The USDA is loaning $1 million to Pine Ridge, S.D.-based Mazaska Owecaso Otipi Financial and $3 million to Eagle Butte, S.D.-based Four Bands Community Fund with each Native CDFI providing 20 percent in matching funds. Mazaska Owecaso Otipi and Four Bands will also service the mortgage loans after they are made, meaning they will collect loan payments and do associated paperwork. 

The pair of Native CDFIs also participated in the first round of the 502 relending pilot program, which totaled $2 million. 

Under the pilot, the lenders will issue mortgages to Natives in South Dakota and North Dakota, given that Four Bands’ service area includes part of the Standing Rock Sioux Tribe reservation.
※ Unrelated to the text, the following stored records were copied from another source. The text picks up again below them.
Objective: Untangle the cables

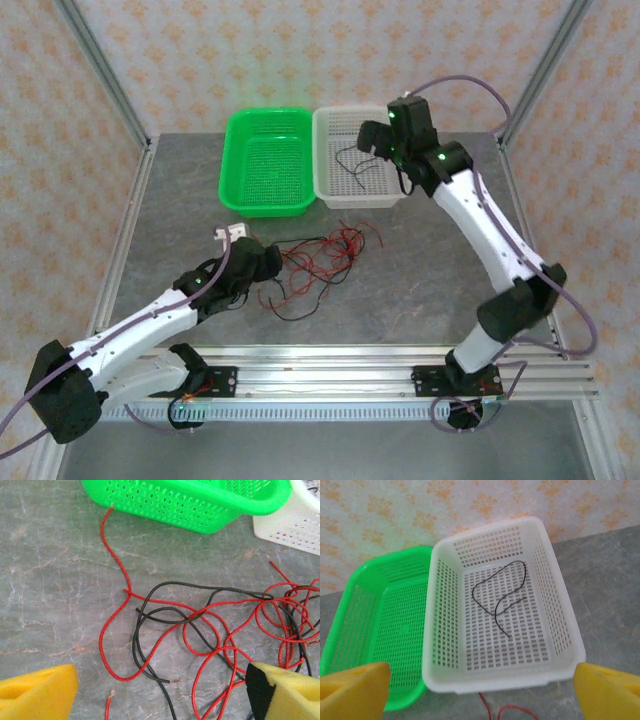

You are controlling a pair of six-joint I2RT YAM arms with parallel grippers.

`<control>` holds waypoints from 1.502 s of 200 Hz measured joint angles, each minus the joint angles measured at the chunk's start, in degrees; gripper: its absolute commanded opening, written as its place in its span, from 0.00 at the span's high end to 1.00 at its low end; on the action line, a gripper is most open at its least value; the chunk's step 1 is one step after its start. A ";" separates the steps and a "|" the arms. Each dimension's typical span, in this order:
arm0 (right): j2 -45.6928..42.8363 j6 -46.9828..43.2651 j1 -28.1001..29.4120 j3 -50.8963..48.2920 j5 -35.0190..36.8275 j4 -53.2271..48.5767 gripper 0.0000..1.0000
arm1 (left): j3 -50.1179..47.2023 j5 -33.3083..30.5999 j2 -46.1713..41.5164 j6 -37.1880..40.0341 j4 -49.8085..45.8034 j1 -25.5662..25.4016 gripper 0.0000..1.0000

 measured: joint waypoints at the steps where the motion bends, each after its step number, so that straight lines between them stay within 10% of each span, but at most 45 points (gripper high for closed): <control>1: -0.20 0.02 0.02 -0.22 -0.02 0.00 0.10 | 0.02 0.09 0.04 -0.07 -0.09 0.00 0.13; 115: -15.04 1.09 1.90 -28.57 -5.01 7.80 0.26 | -3.45 7.15 3.61 -9.66 -4.83 0.11 0.29; 300: -19.87 5.73 3.30 -34.51 -7.89 10.36 0.38 | -6.43 9.44 18.21 -6.93 13.70 13.11 0.53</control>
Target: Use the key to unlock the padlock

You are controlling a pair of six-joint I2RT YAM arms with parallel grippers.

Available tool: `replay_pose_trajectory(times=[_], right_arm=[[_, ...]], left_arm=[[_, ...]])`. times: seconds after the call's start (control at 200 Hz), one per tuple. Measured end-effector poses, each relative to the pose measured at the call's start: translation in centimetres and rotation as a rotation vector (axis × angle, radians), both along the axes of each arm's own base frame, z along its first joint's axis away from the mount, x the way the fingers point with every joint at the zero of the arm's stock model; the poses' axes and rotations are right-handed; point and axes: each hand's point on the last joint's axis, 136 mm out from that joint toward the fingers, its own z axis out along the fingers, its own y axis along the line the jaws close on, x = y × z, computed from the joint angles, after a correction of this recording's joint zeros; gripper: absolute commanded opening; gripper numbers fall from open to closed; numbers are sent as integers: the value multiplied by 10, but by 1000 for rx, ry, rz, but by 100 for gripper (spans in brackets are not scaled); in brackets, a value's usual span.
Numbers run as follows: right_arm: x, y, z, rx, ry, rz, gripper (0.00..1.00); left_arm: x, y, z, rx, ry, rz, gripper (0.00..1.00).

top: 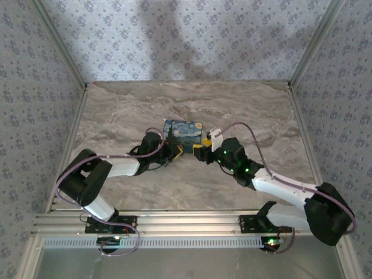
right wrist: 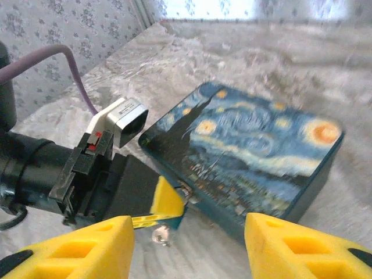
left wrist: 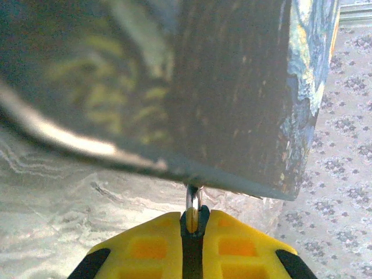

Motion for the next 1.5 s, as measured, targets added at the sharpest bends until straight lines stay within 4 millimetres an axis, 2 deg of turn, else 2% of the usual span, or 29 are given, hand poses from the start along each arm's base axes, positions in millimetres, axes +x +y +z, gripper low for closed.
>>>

However, some in Indian Country want to see the program expand out of pilot status.

Pete Upton, interim executive director of the Native CDFI Network, said during a recent webinar by the National Housing Conference (NHC) that his 73-member coalition wants to make the 502 relending pilot a permanent program and expand it nationwide.

Fern Orie, chief programs officer at the Longmont, Colo.-based Oweesta Corp., a Native intermediary lender to Native CDFIs, also used the webinar to advocate an expansion of 502 relending.

Orie noted that Oweesta, which relends to Native CDFIs, has a 13-member mortgage cohort that’s growing. 

“We have more members that want to be part of the cohort,” Orie said during the webinar.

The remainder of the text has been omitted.